How you breathe effects your riding

Besides the obvious fact of if you aren’t breathing you have bigger problems then whats going on in your riding.. breathing mechanics (how we physically breathe and the impact of that movement on our anatomy, physiology, and neurology) have a big influence on how we move and therefore how we ride.

On top of this, because breathing is deeply connected to our nervous system and our psychological output, changes to this system will influence our horse’s interpretation of our body language; for better or worse.


Let’s go over how our body moves during the ideal breathing mechanism. When we inhale our diaphragm muscle (a sheet like deflated balloon that sits on the inside layer of the bottom of the ribcage) expands and moves our rib cage outwards in doing so. This movement also mobilizes through our spine, abdominal cavity and muscles like our hip flexors, spinal supports and pelvic floor. On exhalation the pressure created in our anatomy by the inhale is released and as we continuously breathe we create a pump like effect for the cardiovascular and lymphatic structures throughout the abdomen and heighten circulation through the musculature above and organs throughout.


Breathing also helps to regulate our nervous system. Meaning: it’s one of the first systems to change when stress is sensed, and the movement of the diaphragm and surrounding structures is an important support for our vagus nerve which runs from our head, through our cardiac system, makes up the enteric nervous system (aka our gut instinct).

When our nervous system senses a stress or a threat to our survival, it will put us into a sympathetic state of reaction (think fight- flight- freeze). Our breathing in this instance will become shallower, less use of the diaphragm and more use of the accessory muscle groups in the upper chest and neck to create the shallow intake in breathe predominantly in the upper ribs and lungs. This allows quicker intake of necessary air, support a quicker heart rate and increase in blood pressure that allows for faster reactions and survivalist based action. In this process we also typically feel more reactive emotionally and our thoughts are less big picture and more immediate need.


This system change is really, really beneficial when we are in a emergency situation or in an adrenaline heavy zone (riding a jump off as an example). Its a state of being superbly designed for short term use in key moments - and detrimental when employed chronically without contrast.

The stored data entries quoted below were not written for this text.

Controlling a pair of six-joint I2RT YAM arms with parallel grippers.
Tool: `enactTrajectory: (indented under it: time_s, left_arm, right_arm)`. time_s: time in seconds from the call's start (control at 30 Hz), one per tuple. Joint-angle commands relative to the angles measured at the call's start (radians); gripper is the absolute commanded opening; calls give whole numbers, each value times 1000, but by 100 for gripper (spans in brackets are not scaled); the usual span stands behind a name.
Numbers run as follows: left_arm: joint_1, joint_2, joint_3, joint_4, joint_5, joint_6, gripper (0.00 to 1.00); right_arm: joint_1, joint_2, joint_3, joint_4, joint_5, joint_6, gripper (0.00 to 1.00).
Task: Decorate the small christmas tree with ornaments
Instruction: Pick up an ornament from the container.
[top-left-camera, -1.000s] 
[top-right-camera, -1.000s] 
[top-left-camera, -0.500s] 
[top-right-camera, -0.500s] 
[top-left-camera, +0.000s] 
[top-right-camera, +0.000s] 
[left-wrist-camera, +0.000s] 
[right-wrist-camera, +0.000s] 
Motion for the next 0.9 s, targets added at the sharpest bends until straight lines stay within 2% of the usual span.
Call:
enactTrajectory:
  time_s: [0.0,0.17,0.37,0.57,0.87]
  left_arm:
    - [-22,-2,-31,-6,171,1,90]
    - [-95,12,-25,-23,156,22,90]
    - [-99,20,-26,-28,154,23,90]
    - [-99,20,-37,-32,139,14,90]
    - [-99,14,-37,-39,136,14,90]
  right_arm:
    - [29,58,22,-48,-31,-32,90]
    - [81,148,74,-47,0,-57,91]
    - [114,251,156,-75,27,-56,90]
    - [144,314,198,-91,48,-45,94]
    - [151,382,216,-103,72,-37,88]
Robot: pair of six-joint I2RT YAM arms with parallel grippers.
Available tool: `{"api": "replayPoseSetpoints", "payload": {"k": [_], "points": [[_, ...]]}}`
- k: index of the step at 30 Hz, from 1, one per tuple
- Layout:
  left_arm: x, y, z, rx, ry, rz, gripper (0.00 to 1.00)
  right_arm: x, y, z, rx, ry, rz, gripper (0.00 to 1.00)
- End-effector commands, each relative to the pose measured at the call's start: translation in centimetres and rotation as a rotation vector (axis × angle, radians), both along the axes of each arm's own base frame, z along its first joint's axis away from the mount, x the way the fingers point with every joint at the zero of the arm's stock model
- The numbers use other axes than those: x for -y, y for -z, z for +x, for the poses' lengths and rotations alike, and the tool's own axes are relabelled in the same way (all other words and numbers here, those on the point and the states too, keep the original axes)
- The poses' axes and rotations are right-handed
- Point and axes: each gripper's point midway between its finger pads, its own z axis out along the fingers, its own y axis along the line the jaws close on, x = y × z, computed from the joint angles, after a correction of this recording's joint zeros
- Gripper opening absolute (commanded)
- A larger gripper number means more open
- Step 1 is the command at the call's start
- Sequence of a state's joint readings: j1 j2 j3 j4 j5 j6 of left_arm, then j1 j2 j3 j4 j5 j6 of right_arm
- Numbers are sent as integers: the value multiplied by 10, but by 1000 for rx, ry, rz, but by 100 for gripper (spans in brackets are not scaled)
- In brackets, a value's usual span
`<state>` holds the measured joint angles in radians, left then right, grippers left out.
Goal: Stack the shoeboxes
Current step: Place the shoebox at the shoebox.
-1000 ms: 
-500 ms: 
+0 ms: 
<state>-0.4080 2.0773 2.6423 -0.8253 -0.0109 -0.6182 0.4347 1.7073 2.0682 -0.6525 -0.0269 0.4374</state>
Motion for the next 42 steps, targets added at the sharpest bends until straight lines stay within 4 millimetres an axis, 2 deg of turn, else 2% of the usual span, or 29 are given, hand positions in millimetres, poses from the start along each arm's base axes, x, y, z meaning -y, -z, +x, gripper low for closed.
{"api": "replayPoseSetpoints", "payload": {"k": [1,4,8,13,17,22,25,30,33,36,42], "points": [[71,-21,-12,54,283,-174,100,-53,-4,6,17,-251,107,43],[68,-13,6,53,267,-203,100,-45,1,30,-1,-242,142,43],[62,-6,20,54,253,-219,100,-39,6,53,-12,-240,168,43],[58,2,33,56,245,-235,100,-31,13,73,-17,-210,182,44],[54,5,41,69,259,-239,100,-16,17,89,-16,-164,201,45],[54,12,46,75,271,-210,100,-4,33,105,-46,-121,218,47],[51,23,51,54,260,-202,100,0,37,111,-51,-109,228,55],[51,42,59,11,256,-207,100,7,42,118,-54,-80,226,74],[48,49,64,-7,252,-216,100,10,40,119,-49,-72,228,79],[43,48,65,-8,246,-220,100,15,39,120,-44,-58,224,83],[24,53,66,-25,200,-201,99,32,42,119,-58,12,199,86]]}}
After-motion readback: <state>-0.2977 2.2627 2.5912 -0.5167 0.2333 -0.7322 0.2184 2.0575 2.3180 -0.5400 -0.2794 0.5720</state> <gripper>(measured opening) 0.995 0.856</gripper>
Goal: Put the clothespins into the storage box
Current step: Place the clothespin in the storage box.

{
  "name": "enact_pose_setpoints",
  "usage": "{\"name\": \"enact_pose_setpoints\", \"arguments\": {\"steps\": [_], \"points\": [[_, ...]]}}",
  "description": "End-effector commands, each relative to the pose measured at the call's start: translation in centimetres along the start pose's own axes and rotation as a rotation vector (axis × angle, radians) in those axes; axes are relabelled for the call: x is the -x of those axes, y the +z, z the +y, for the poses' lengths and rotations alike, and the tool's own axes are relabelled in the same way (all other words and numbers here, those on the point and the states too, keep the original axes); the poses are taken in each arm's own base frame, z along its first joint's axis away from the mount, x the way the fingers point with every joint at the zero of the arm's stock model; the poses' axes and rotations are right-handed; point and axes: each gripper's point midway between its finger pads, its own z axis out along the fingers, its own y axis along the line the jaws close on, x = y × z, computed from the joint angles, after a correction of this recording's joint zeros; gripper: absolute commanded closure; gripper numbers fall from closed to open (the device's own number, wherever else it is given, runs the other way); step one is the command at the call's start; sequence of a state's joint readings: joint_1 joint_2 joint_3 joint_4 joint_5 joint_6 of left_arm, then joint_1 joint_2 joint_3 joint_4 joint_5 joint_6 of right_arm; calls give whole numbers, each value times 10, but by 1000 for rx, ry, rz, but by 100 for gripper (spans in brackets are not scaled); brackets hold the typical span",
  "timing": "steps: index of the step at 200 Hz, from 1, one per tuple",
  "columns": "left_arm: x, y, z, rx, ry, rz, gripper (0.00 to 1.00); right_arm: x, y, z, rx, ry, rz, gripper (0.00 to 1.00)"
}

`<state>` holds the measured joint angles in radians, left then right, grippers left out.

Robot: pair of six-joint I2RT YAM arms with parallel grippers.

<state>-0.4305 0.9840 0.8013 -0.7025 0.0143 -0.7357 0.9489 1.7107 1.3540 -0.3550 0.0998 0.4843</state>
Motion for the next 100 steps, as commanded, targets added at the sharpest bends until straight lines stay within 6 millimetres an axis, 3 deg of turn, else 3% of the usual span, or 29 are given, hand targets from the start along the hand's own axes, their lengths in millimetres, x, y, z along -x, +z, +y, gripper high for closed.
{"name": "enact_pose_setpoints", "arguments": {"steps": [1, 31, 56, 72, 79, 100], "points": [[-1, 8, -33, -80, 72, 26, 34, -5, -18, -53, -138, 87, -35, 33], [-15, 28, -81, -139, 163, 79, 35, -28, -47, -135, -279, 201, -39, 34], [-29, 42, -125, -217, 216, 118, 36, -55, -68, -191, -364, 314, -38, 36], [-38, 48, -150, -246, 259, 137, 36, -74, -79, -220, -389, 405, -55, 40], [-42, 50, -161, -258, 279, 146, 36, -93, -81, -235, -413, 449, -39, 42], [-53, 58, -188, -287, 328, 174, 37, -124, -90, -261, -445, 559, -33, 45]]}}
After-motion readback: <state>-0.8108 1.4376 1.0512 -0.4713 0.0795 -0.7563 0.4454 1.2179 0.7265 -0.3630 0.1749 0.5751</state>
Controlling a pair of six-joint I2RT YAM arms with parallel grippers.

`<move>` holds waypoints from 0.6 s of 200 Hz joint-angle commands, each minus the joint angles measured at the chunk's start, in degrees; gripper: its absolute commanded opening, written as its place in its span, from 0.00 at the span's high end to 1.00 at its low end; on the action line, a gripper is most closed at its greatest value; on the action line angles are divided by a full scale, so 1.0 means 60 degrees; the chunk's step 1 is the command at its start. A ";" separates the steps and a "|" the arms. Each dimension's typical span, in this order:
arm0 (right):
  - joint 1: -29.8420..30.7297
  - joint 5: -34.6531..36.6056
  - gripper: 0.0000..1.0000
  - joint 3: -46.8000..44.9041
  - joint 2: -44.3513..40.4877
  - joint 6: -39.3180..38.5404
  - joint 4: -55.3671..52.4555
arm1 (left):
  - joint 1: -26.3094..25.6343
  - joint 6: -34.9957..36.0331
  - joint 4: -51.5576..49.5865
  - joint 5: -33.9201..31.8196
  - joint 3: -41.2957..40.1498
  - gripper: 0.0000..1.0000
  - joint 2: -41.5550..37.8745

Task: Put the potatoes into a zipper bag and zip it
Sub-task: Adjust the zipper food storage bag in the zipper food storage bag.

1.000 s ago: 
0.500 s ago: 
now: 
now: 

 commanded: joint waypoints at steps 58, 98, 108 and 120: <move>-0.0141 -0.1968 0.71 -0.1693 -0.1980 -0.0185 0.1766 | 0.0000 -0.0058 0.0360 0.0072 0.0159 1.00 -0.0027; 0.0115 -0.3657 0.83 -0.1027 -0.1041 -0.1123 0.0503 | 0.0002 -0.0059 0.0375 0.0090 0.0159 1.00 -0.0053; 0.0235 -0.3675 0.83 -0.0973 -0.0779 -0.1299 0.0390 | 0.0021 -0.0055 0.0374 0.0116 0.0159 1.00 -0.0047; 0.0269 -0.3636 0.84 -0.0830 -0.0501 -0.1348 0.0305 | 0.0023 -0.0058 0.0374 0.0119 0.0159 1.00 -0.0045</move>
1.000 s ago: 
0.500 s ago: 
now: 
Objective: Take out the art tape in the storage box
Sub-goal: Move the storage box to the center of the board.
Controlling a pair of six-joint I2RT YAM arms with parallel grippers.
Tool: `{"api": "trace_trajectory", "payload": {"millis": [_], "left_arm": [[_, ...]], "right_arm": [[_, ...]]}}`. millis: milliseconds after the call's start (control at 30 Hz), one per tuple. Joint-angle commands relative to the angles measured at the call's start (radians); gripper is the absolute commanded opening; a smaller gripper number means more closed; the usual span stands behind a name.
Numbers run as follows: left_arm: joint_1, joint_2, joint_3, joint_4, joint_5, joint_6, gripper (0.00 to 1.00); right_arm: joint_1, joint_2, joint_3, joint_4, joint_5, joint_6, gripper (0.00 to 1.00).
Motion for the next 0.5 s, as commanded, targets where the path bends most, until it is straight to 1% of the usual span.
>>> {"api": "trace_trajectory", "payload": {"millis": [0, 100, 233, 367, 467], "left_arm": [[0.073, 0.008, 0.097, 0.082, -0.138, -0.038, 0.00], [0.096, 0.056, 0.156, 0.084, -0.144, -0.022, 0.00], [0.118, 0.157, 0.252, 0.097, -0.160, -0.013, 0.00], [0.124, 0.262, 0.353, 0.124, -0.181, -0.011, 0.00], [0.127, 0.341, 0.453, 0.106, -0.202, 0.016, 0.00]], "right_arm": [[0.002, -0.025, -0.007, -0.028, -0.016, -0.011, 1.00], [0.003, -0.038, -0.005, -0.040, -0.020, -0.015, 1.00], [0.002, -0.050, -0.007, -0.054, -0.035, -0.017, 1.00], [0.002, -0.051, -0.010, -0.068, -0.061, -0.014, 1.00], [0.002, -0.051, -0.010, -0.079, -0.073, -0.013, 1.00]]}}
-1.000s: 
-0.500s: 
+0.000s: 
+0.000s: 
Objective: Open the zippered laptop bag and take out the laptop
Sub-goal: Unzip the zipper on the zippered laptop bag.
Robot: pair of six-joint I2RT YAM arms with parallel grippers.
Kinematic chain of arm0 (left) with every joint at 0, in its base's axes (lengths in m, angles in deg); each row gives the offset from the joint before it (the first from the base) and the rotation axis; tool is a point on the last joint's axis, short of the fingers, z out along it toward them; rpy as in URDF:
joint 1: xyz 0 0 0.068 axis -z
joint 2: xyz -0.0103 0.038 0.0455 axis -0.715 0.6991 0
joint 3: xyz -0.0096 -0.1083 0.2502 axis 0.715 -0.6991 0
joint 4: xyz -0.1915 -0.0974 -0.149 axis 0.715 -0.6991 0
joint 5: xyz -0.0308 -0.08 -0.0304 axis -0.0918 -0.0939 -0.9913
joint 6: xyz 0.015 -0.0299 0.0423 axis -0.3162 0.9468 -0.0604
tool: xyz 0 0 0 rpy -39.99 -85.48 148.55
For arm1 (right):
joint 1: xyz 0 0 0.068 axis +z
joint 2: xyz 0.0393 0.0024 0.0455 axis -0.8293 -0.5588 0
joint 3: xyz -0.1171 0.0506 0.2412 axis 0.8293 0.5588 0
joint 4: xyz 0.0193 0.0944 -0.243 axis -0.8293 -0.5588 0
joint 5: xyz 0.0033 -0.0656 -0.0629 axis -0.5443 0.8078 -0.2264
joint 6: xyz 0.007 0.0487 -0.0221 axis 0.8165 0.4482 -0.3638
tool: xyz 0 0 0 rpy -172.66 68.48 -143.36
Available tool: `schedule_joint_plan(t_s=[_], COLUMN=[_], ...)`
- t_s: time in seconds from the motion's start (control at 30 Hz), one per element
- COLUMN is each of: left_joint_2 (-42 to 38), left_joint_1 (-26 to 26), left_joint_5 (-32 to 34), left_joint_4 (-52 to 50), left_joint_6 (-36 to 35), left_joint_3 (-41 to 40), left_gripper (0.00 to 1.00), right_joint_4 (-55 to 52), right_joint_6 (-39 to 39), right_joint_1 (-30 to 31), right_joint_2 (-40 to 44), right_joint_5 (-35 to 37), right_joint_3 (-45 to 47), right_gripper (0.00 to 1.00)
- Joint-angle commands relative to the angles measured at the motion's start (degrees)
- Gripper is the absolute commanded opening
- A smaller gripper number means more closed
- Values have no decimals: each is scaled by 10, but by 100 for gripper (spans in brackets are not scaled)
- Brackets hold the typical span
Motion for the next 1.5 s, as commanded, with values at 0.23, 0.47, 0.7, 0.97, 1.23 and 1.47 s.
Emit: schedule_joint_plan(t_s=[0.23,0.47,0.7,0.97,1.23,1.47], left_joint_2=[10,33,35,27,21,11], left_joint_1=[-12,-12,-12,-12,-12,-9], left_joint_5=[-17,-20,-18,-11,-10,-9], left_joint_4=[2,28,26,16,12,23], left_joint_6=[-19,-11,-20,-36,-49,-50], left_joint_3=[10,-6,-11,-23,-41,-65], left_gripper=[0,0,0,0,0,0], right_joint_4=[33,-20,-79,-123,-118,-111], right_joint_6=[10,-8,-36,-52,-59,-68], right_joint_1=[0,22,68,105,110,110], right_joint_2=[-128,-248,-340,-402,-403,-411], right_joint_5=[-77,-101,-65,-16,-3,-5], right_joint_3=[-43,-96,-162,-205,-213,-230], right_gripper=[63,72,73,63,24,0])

Unfortunately for many of us, the sympathetic/shallower way of breathing has become our normal. A few ways this can impact our riding:


  • Heightened anxiety, fear based thoughts and postures for us and the horse will match

  • Tension/stiffness in the neck, shoulders, spine and hips = decreased force absorption = stiffness transferring into our horse’s body

  • Limited breath capacity and increased fatigue

  • Increased sensitivity to pain and emotions

  • Decreased ability to tune into our horse’s movement

  • Decreased core engagement (our nervous system limits core access along with diaphragm utilization)

  • Heightened state in our nervous system will increase activation of our horse’s prey instinct creating all of the above in their bodies, too.


Try this:


Sitting or laying on your back with knees bent and feet resting on the ground place one hand on the lower side of the bottom half of your rib cage and one hand at the base of your neck/upper chest. Take a few deep breaths. Which hand moves first and more? If you’re utilizing your diaphragm during that inhale, the air should inflate under your bottom hand first. If you’re utilizing your upper body muscles, the top hand will. This test can become an exercise: concentrate to shift your breath down to the bottom hand (and it will likely take focus!). Repeat this practice daily for a few minutes at a time, simultaneously working to increase the length of your inhales and exhales too (ideally a healthy adult can inhale for 8-10 seconds and exhale for the same).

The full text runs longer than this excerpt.